• **ASSIGNMENT**
All of the listing should be transcribed exactly.

• **MATERIAL FOR THE TASK**

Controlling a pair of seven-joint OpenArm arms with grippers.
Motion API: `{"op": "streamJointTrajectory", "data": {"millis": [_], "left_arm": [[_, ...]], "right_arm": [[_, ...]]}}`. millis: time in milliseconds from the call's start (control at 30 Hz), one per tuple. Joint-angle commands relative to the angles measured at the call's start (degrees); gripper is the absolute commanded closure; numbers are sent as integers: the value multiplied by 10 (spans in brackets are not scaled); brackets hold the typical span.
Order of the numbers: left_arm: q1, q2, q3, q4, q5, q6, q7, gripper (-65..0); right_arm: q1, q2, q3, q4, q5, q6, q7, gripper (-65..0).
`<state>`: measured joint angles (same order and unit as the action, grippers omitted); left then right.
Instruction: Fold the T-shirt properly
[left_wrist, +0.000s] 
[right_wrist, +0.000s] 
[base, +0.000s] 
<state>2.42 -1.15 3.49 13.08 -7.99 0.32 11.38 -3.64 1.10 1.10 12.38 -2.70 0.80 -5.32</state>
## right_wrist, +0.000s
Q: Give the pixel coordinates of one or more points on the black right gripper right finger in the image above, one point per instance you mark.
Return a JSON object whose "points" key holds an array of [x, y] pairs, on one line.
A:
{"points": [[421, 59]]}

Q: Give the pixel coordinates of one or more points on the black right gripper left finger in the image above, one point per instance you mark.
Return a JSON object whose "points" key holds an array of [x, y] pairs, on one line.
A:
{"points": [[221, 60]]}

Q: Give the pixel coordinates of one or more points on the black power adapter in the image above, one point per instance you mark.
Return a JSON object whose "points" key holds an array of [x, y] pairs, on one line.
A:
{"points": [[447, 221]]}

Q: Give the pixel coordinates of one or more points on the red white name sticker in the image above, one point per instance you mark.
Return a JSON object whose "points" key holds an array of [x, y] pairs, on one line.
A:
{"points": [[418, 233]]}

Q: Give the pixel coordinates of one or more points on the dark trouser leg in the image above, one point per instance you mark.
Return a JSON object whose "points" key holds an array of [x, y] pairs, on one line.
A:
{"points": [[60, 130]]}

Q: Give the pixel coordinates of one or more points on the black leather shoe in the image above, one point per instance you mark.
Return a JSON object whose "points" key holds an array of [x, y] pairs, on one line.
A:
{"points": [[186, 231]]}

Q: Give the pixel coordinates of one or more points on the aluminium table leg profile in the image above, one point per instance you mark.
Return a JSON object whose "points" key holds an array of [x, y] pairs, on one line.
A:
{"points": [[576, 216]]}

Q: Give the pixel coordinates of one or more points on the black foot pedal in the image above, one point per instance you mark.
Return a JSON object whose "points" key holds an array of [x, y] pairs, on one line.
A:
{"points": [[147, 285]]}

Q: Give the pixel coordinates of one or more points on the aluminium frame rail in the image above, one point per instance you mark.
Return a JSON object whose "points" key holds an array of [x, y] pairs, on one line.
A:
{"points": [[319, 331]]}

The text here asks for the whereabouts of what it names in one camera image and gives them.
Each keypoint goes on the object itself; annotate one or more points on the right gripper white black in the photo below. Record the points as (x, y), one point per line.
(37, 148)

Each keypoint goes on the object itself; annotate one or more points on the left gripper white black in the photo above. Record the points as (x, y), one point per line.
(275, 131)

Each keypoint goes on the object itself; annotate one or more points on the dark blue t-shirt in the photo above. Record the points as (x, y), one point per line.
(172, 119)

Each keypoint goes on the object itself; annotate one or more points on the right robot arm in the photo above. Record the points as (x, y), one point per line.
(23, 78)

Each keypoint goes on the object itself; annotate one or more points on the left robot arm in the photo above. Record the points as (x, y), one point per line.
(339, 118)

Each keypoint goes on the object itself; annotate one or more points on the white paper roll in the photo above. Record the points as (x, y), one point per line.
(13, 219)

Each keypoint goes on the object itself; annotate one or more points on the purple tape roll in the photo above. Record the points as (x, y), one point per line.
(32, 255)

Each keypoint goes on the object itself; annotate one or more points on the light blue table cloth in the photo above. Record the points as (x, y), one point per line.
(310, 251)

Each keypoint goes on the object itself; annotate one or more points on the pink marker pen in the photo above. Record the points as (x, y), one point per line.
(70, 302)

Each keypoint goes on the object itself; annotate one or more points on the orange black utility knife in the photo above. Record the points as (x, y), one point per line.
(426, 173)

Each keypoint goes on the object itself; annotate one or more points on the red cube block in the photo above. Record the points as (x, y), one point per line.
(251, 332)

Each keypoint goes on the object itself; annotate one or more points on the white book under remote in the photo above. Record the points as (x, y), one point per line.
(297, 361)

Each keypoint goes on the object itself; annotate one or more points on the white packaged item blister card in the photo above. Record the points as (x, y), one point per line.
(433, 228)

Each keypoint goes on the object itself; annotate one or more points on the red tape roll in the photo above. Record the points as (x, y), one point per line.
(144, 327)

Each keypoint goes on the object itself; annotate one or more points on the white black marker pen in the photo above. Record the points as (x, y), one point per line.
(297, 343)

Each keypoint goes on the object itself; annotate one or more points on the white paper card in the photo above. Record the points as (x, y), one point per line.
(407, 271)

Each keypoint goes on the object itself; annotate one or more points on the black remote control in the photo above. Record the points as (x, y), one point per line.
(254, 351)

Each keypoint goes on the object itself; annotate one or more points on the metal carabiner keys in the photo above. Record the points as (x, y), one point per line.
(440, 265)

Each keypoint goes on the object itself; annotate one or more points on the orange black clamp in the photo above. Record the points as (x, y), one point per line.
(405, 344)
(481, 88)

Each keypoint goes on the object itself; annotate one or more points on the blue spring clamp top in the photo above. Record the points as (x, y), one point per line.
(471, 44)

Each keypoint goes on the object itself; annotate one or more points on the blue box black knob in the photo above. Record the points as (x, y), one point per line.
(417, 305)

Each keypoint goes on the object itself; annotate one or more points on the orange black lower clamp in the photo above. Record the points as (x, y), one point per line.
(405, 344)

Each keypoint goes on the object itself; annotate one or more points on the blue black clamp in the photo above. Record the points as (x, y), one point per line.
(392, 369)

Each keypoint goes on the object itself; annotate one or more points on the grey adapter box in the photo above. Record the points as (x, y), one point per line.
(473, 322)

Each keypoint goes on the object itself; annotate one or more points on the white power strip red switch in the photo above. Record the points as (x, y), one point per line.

• **ANSWER TO THE EXERCISE**
Controlling a pair of seven-joint OpenArm arms with grippers.
Motion API: `{"op": "streamJointTrajectory", "data": {"millis": [_], "left_arm": [[_, ...]], "right_arm": [[_, ...]]}}`. millis: time in milliseconds from the call's start (control at 30 Hz), one per tuple. Joint-angle commands relative to the angles measured at the call's start (degrees); gripper is the absolute commanded closure; numbers are sent as integers: the value multiplied by 10 (spans in brackets are not scaled); brackets hold the typical span.
Order of the numbers: left_arm: q1, q2, q3, q4, q5, q6, q7, gripper (-65..0); right_arm: q1, q2, q3, q4, q5, q6, q7, gripper (-65..0).
`<state>`: measured joint angles (same order and unit as the action, grippers omitted); left then right.
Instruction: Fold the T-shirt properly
[left_wrist, +0.000s] 
[right_wrist, +0.000s] 
[base, +0.000s] 
<state>2.42 -1.15 3.49 13.08 -7.99 0.32 11.38 -3.64 1.10 1.10 12.38 -2.70 0.80 -5.32</state>
## right_wrist, +0.000s
Q: Give the pixel coordinates of one or more points on the black right gripper right finger in the image above, one point per instance you mark.
Return a JSON object whose "points" key holds an array of [x, y] pairs, on one line.
A:
{"points": [[421, 59]]}

Q: Give the pixel coordinates of one or more points on the black right gripper left finger in the image above, one point per instance you mark.
Return a JSON object whose "points" key holds an array of [x, y] pairs, on one line.
A:
{"points": [[221, 60]]}

Q: Give the pixel coordinates of one or more points on the black power adapter in the image above, one point per instance you mark.
Return a JSON object whose "points" key holds an array of [x, y] pairs, on one line.
A:
{"points": [[447, 221]]}

Q: Give the pixel coordinates of one or more points on the red white name sticker in the image above, one point per instance you mark.
Return a JSON object whose "points" key holds an array of [x, y] pairs, on one line.
A:
{"points": [[418, 233]]}

Q: Give the pixel coordinates of one or more points on the dark trouser leg in the image above, one point per instance you mark.
Return a JSON object whose "points" key holds an array of [x, y] pairs, on one line.
A:
{"points": [[60, 130]]}

Q: Give the pixel coordinates of one or more points on the black leather shoe in the image above, one point per instance you mark.
Return a JSON object whose "points" key holds an array of [x, y] pairs, on one line.
A:
{"points": [[186, 231]]}

Q: Give the pixel coordinates of one or more points on the aluminium table leg profile in the image above, one point per instance you mark.
Return a JSON object whose "points" key holds an array of [x, y] pairs, on one line.
A:
{"points": [[576, 216]]}

Q: Give the pixel coordinates of one or more points on the black foot pedal in the image above, one point per instance you mark.
Return a JSON object whose "points" key holds an array of [x, y] pairs, on one line.
A:
{"points": [[147, 285]]}

Q: Give the pixel coordinates of one or more points on the aluminium frame rail in the image above, one point per instance you mark.
Return a JSON object whose "points" key holds an array of [x, y] pairs, on one line.
A:
{"points": [[319, 331]]}

The text here asks for the whereabouts of what it names in one camera image and gives them.
Each keypoint goes on the object itself; annotate one or more points on the right gripper white black in the photo below. Record the points as (x, y), one point per line.
(37, 148)

Each keypoint goes on the object itself; annotate one or more points on the left gripper white black in the photo above. Record the points as (x, y), one point per line.
(275, 131)

Each keypoint goes on the object itself; annotate one or more points on the dark blue t-shirt in the photo above. Record the points as (x, y), one point per line.
(172, 119)

Each keypoint goes on the object itself; annotate one or more points on the right robot arm in the photo above. Record the points as (x, y), one point per line.
(23, 78)

Each keypoint goes on the object itself; annotate one or more points on the left robot arm in the photo above. Record the points as (x, y), one point per line.
(339, 118)

Each keypoint goes on the object itself; annotate one or more points on the white paper roll in the photo above. Record the points as (x, y), one point per line.
(13, 219)

Each keypoint goes on the object itself; annotate one or more points on the purple tape roll in the photo above. Record the points as (x, y), one point per line.
(32, 255)

Each keypoint goes on the object itself; annotate one or more points on the light blue table cloth in the photo above. Record the points as (x, y), one point per line.
(310, 251)

Each keypoint goes on the object itself; annotate one or more points on the pink marker pen in the photo above. Record the points as (x, y), one point per line.
(70, 302)

Each keypoint goes on the object itself; annotate one or more points on the orange black utility knife in the photo above. Record the points as (x, y), one point per line.
(426, 173)

Each keypoint goes on the object itself; annotate one or more points on the red cube block in the photo above. Record the points as (x, y), one point per line.
(251, 332)

Each keypoint goes on the object itself; annotate one or more points on the white book under remote in the photo above. Record the points as (x, y), one point per line.
(297, 361)

Each keypoint goes on the object itself; annotate one or more points on the white packaged item blister card in the photo above. Record the points as (x, y), one point per line.
(433, 228)

Each keypoint goes on the object itself; annotate one or more points on the red tape roll in the photo above. Record the points as (x, y), one point per line.
(144, 327)

Each keypoint goes on the object itself; annotate one or more points on the white black marker pen in the photo above. Record the points as (x, y), one point per line.
(297, 343)

Each keypoint goes on the object itself; annotate one or more points on the white paper card in the photo above. Record the points as (x, y), one point per line.
(407, 271)

Each keypoint goes on the object itself; annotate one or more points on the black remote control in the photo above. Record the points as (x, y), one point per line.
(254, 351)

Each keypoint goes on the object itself; annotate one or more points on the metal carabiner keys in the photo above. Record the points as (x, y), one point per line.
(440, 265)

Each keypoint goes on the object itself; annotate one or more points on the orange black clamp in the photo above. Record the points as (x, y), one point per line.
(405, 344)
(481, 88)

Each keypoint goes on the object itself; annotate one or more points on the blue spring clamp top in the photo above. Record the points as (x, y), one point per line.
(471, 44)

Each keypoint goes on the object itself; annotate one or more points on the blue box black knob in the photo above. Record the points as (x, y), one point per line.
(417, 305)

Each keypoint goes on the object itself; annotate one or more points on the orange black lower clamp in the photo above. Record the points as (x, y), one point per line.
(405, 344)

Each keypoint goes on the object itself; annotate one or more points on the blue black clamp in the photo above. Record the points as (x, y), one point per line.
(392, 369)

Each keypoint goes on the object itself; annotate one or more points on the grey adapter box in the photo above. Record the points as (x, y), one point per line.
(473, 322)

Each keypoint goes on the object itself; annotate one or more points on the white power strip red switch in the photo above. Record the points as (x, y), one point per line.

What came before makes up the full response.